#### THE INPUT ####

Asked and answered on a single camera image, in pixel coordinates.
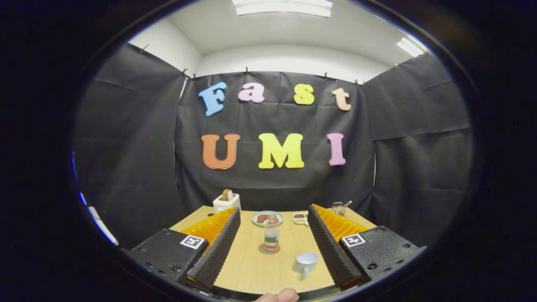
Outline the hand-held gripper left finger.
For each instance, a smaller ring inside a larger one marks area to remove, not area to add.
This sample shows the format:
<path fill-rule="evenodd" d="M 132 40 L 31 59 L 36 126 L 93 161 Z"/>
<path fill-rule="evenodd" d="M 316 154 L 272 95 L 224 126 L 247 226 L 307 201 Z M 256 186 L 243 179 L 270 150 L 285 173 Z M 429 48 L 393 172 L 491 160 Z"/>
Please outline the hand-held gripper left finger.
<path fill-rule="evenodd" d="M 126 255 L 169 284 L 209 292 L 239 227 L 240 209 L 229 208 L 179 232 L 164 228 Z"/>

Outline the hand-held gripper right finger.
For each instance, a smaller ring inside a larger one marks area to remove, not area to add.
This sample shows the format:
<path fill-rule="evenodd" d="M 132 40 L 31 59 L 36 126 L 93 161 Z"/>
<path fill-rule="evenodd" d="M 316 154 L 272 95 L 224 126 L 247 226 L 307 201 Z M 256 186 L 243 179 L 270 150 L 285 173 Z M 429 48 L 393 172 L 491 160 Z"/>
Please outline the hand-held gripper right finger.
<path fill-rule="evenodd" d="M 341 291 L 382 279 L 426 251 L 386 226 L 366 228 L 316 204 L 308 208 L 308 224 Z"/>

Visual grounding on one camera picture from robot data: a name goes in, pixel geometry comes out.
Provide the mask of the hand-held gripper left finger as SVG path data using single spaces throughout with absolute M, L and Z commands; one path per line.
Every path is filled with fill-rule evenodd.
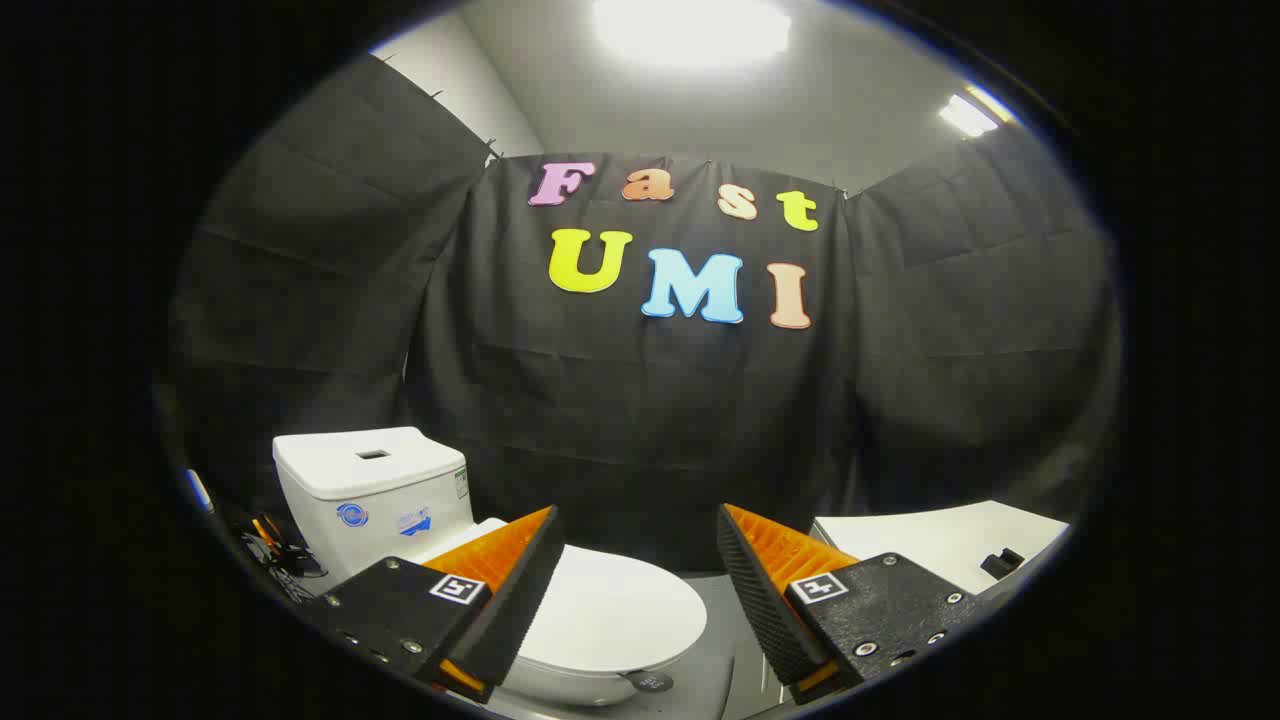
M 425 562 L 387 556 L 301 618 L 393 673 L 485 705 L 506 682 L 564 551 L 556 505 Z

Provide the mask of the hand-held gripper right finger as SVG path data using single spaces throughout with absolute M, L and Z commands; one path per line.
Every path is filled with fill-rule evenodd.
M 929 653 L 987 602 L 901 553 L 854 556 L 722 503 L 716 542 L 751 630 L 796 705 Z

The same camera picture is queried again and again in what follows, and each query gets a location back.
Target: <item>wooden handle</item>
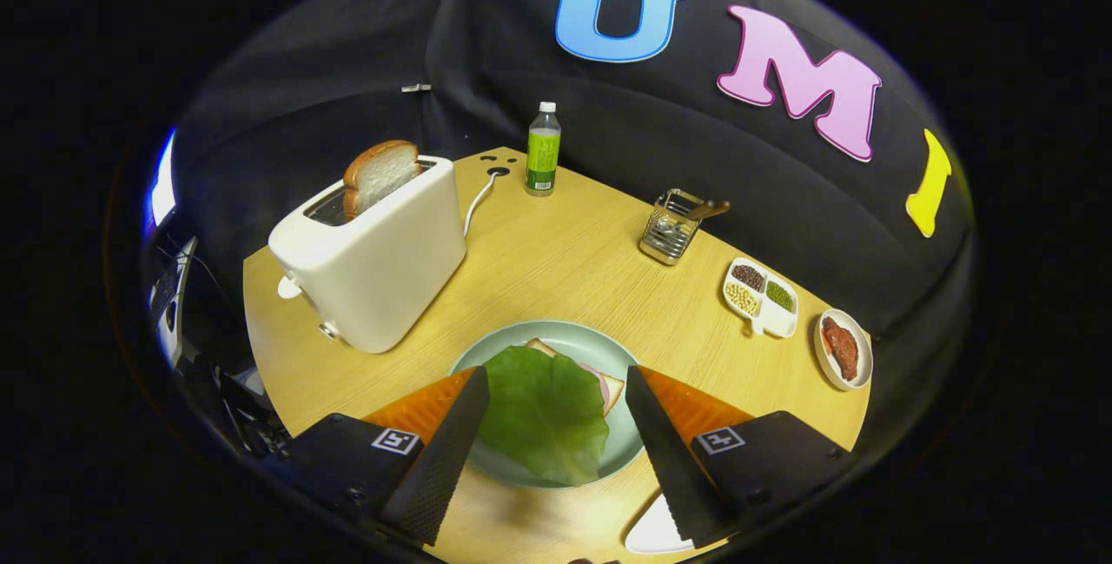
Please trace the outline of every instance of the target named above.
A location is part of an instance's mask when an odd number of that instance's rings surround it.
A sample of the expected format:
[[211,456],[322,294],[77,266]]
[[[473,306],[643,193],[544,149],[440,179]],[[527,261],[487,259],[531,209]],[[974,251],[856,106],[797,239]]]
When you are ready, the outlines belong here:
[[727,210],[729,210],[729,202],[727,200],[723,200],[723,202],[718,204],[717,208],[713,208],[713,210],[703,215],[703,218],[709,219],[711,217],[717,217],[721,212],[725,212]]
[[714,208],[715,208],[714,200],[704,200],[704,202],[696,205],[696,207],[692,208],[691,212],[687,212],[687,218],[691,220],[705,219],[706,216],[709,215],[712,210],[714,210]]

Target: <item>letter m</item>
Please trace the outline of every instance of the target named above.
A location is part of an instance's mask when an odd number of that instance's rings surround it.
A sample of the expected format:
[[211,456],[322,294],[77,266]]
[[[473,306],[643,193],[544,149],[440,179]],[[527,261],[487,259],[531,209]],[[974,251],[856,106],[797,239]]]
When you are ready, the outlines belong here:
[[775,69],[792,119],[802,119],[832,96],[830,110],[815,117],[815,131],[854,159],[868,162],[873,98],[881,78],[844,50],[812,65],[791,27],[770,13],[745,6],[731,6],[729,13],[742,22],[742,49],[734,72],[718,77],[718,88],[742,101],[771,106],[776,96],[767,81]]

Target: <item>letter u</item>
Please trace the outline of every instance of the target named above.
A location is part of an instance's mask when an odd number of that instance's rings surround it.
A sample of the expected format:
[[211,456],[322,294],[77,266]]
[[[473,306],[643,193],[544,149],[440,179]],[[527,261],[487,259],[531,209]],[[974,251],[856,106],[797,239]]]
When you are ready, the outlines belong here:
[[612,38],[598,32],[598,7],[603,0],[559,0],[556,41],[572,56],[586,60],[648,60],[668,46],[678,1],[683,0],[641,0],[636,32]]

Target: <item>toaster slot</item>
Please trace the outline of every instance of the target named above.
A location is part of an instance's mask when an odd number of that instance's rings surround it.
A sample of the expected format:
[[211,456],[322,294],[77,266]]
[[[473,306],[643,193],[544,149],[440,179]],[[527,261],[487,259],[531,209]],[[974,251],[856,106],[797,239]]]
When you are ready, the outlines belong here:
[[[435,167],[436,162],[421,160],[418,157],[417,165],[420,165],[420,172],[425,172]],[[305,216],[319,224],[326,224],[326,226],[339,227],[347,224],[347,217],[344,215],[344,187],[337,188],[324,199],[310,205],[305,211]]]

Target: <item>lettuce leaf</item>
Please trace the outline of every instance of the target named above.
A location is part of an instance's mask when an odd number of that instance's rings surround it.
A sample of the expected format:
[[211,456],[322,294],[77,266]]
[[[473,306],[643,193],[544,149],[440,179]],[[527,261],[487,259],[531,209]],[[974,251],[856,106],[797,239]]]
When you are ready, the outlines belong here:
[[484,366],[490,404],[479,439],[542,479],[580,486],[598,478],[610,428],[595,375],[532,347],[505,347]]

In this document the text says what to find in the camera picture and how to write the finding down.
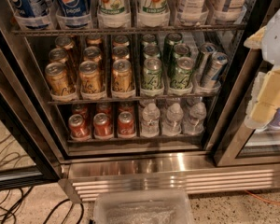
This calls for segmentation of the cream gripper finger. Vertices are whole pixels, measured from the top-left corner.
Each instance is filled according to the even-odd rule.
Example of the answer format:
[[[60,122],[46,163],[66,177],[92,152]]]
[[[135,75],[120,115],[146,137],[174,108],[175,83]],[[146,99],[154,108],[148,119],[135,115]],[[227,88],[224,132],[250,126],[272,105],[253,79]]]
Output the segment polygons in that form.
[[[251,99],[245,112],[245,126],[260,129],[272,119],[280,107],[280,66],[268,73],[259,72],[254,79]]]
[[[252,34],[245,40],[244,46],[249,49],[261,49],[261,42],[265,35],[265,32],[265,26],[259,28],[254,34]]]

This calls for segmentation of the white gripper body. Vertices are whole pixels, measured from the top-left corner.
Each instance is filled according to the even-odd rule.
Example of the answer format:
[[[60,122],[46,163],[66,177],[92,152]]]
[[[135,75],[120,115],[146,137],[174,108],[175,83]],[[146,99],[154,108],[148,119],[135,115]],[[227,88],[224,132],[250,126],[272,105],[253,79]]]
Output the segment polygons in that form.
[[[261,49],[265,61],[280,66],[280,8],[267,23]]]

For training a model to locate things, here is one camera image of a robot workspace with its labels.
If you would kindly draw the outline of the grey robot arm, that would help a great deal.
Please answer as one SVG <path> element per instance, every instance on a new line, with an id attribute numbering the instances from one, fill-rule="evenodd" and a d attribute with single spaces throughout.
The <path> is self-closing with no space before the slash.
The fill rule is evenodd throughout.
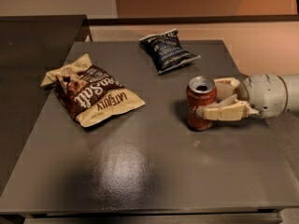
<path id="1" fill-rule="evenodd" d="M 233 121 L 299 114 L 299 75 L 254 75 L 243 81 L 225 77 L 214 82 L 220 101 L 199 106 L 195 114 L 200 118 Z"/>

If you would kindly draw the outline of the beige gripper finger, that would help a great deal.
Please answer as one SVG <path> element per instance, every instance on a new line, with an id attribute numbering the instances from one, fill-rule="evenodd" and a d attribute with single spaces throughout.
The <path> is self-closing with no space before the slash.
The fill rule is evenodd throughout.
<path id="1" fill-rule="evenodd" d="M 234 121 L 250 115 L 259 115 L 260 111 L 253 108 L 249 102 L 238 100 L 236 95 L 232 95 L 219 103 L 200 105 L 195 114 L 207 120 Z"/>
<path id="2" fill-rule="evenodd" d="M 214 80 L 217 88 L 217 99 L 225 100 L 236 94 L 240 81 L 234 77 L 224 77 Z"/>

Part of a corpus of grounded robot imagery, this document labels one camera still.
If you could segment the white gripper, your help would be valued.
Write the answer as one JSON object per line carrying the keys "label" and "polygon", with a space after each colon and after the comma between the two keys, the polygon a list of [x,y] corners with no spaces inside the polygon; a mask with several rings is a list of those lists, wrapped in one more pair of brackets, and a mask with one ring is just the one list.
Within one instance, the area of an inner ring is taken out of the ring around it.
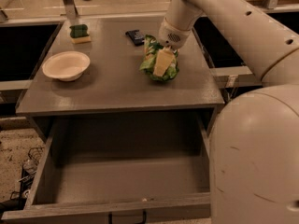
{"label": "white gripper", "polygon": [[190,33],[191,31],[182,31],[175,28],[166,19],[163,19],[158,32],[158,42],[164,48],[157,53],[153,75],[157,77],[164,75],[175,57],[171,48],[180,49],[183,47]]}

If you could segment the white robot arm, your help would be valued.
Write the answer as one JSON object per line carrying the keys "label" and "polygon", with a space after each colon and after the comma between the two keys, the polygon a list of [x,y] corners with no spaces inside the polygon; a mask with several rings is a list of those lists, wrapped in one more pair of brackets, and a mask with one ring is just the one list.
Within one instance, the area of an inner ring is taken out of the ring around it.
{"label": "white robot arm", "polygon": [[171,0],[160,43],[181,48],[202,14],[262,83],[210,133],[211,224],[299,224],[298,35],[245,0]]}

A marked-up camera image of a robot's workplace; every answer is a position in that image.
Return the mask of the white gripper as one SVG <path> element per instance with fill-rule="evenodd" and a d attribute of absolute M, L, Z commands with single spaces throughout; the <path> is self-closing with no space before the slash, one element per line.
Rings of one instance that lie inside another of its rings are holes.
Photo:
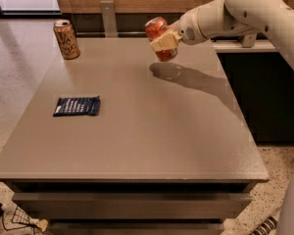
<path fill-rule="evenodd" d="M 207 41 L 199 26 L 200 8 L 194 8 L 183 14 L 178 21 L 170 25 L 170 29 L 160 33 L 150 32 L 150 46 L 154 52 L 166 51 L 178 47 L 179 42 L 196 45 Z"/>

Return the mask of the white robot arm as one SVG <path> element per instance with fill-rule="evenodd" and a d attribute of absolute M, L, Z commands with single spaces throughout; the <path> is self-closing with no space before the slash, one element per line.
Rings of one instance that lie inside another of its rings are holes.
<path fill-rule="evenodd" d="M 154 52 L 216 36 L 262 33 L 294 70 L 294 9 L 283 0 L 214 0 L 183 14 L 150 41 Z"/>

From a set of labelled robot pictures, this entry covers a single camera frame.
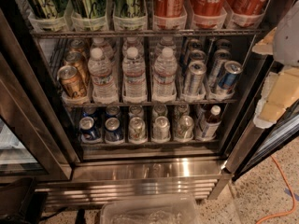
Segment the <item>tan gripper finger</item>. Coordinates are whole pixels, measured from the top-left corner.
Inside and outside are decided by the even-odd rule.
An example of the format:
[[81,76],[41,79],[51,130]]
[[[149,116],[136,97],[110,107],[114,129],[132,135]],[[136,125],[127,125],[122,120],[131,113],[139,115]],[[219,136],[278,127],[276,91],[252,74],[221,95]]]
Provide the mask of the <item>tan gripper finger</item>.
[[270,72],[263,84],[253,123],[268,129],[299,99],[299,68],[285,66],[279,73]]
[[272,55],[276,30],[277,28],[272,29],[262,40],[253,46],[252,51],[261,55]]

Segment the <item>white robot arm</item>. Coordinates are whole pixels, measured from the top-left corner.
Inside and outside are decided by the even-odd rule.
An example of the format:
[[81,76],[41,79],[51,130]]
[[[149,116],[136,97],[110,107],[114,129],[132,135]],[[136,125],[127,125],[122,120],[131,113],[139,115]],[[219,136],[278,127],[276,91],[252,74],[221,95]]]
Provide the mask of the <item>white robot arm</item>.
[[272,55],[283,65],[280,72],[271,72],[266,78],[255,109],[254,125],[268,129],[299,99],[299,1],[252,51]]

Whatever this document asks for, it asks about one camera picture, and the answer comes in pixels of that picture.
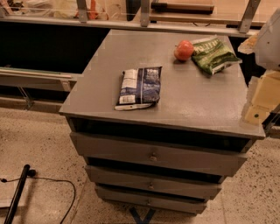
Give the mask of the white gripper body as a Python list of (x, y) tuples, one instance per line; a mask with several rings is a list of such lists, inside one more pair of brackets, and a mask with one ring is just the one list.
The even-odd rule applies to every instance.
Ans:
[(265, 77), (265, 103), (266, 110), (271, 112), (280, 104), (280, 72), (267, 70)]

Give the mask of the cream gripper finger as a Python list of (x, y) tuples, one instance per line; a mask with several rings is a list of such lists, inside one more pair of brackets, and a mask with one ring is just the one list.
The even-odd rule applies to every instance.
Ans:
[(244, 40), (237, 48), (239, 53), (251, 54), (255, 51), (258, 34), (254, 34), (251, 37)]
[(260, 125), (270, 114), (265, 103), (265, 73), (260, 78), (253, 76), (248, 84), (247, 102), (241, 112), (242, 120), (246, 123)]

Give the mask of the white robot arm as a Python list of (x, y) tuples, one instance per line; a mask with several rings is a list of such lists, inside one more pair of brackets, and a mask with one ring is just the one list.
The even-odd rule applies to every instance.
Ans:
[(255, 54), (255, 63), (266, 69), (260, 77), (252, 77), (248, 84), (247, 102), (242, 119), (260, 125), (280, 104), (280, 9), (255, 35), (238, 47), (239, 53)]

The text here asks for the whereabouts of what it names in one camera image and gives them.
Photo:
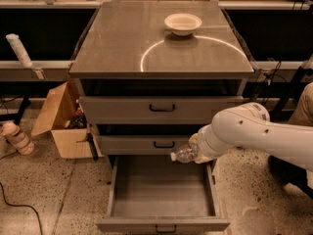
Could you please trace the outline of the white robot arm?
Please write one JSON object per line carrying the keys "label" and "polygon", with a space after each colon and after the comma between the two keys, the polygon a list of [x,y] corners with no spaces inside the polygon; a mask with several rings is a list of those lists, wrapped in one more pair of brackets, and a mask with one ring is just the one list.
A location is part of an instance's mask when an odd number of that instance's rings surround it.
{"label": "white robot arm", "polygon": [[278,159],[313,171],[313,128],[270,121],[258,103],[246,103],[218,112],[211,124],[194,134],[189,145],[207,160],[217,159],[233,147],[266,152]]}

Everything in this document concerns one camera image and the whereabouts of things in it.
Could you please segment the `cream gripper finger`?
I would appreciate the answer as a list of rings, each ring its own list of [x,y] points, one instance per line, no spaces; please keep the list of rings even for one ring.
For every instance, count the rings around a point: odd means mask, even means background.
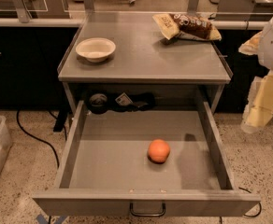
[[[260,37],[262,32],[259,32],[252,36],[249,40],[243,43],[239,48],[238,51],[245,55],[256,55],[259,49]]]
[[[273,71],[263,78],[255,77],[248,94],[241,129],[245,133],[262,130],[273,118]]]

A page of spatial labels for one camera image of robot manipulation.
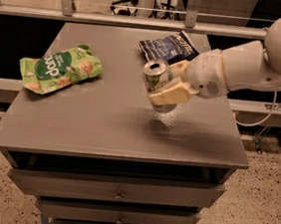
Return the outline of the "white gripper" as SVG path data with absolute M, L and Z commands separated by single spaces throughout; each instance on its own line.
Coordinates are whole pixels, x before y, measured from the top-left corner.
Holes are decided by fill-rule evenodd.
M 171 106 L 187 103 L 194 95 L 205 99 L 226 96 L 229 88 L 222 64 L 222 52 L 215 49 L 201 53 L 191 62 L 184 60 L 169 65 L 174 78 L 187 76 L 188 83 L 179 82 L 166 90 L 149 94 L 148 98 L 156 106 Z

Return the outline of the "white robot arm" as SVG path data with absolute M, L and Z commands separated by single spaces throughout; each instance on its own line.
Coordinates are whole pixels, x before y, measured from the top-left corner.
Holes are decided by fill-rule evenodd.
M 173 79 L 148 94 L 155 106 L 177 105 L 193 96 L 215 98 L 239 90 L 281 91 L 281 18 L 262 42 L 215 49 L 172 66 Z

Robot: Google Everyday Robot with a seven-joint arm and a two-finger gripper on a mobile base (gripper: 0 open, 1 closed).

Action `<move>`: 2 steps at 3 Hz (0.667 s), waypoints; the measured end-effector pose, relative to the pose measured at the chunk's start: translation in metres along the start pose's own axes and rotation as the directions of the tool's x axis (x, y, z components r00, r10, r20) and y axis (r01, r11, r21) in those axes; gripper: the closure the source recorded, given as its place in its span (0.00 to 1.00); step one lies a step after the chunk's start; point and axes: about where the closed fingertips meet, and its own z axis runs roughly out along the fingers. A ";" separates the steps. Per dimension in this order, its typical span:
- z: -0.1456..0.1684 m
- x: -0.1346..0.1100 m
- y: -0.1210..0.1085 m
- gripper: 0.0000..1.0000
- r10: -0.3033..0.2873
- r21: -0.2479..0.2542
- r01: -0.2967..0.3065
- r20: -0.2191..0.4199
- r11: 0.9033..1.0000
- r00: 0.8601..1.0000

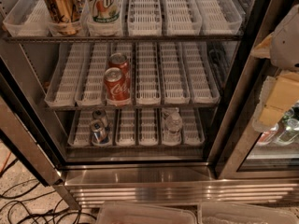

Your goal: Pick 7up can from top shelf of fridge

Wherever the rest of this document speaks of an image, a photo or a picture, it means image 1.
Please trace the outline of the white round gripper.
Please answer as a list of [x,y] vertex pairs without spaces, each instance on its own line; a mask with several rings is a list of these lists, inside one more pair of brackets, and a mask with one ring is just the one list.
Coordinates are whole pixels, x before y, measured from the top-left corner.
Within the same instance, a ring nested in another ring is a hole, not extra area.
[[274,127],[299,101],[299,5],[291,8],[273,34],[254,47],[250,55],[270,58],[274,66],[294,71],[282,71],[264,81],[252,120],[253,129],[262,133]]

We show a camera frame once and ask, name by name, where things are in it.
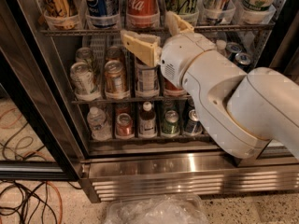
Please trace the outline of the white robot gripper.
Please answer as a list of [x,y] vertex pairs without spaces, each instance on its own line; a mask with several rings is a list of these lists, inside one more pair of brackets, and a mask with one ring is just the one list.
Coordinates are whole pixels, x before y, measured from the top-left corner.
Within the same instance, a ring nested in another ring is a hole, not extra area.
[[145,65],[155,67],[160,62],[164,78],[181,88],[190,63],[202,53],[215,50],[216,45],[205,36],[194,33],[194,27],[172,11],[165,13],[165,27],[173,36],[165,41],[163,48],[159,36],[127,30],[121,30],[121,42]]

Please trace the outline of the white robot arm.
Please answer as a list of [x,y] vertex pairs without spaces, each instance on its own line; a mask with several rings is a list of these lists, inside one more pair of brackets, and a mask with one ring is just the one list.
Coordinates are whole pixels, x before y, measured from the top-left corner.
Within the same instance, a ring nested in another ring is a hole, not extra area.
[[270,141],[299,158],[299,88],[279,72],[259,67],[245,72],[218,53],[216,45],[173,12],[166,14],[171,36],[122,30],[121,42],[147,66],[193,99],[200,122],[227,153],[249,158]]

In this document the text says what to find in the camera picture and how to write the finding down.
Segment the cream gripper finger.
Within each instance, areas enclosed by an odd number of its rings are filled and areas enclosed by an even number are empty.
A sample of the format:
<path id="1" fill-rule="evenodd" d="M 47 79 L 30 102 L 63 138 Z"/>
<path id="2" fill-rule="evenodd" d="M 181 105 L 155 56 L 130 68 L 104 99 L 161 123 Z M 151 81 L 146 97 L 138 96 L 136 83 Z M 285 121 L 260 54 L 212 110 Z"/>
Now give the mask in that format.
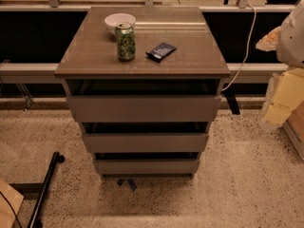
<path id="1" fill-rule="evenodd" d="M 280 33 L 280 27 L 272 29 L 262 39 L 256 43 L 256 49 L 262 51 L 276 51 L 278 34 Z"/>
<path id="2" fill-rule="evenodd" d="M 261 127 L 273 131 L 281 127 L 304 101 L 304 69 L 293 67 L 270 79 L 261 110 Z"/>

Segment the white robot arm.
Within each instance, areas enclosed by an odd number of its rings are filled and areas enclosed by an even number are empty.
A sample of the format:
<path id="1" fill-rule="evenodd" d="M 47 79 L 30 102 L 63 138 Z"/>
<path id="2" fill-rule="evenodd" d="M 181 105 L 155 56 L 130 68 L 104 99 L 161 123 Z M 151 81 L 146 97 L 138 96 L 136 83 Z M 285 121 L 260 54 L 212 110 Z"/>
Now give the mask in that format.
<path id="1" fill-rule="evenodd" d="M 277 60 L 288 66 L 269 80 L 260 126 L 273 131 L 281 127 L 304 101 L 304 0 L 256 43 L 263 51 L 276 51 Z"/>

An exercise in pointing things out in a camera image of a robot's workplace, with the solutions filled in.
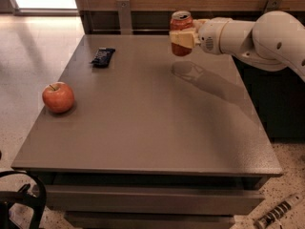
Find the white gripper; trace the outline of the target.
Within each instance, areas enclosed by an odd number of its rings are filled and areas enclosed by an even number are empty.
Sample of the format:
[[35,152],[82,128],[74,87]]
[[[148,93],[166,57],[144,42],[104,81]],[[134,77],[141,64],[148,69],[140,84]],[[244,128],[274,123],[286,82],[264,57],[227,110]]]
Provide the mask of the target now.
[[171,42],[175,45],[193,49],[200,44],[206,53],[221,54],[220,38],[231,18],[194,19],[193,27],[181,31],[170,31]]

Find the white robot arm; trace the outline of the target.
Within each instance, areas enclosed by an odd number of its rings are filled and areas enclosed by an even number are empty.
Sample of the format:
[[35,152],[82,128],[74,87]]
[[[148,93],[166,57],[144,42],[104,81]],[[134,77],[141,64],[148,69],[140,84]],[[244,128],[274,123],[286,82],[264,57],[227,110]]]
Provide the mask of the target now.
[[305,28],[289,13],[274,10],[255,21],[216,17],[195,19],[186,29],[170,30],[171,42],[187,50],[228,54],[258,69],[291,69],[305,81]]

####

PROBLEM DESCRIPTION: Search the listing for the string "deal". Copy each line where it turns up.

ANSWER FOR THE TASK:
If you would kindly draw the outline of the grey robot arm, that would help a great deal.
If you would kindly draw the outline of the beige gripper finger, that would help a great deal.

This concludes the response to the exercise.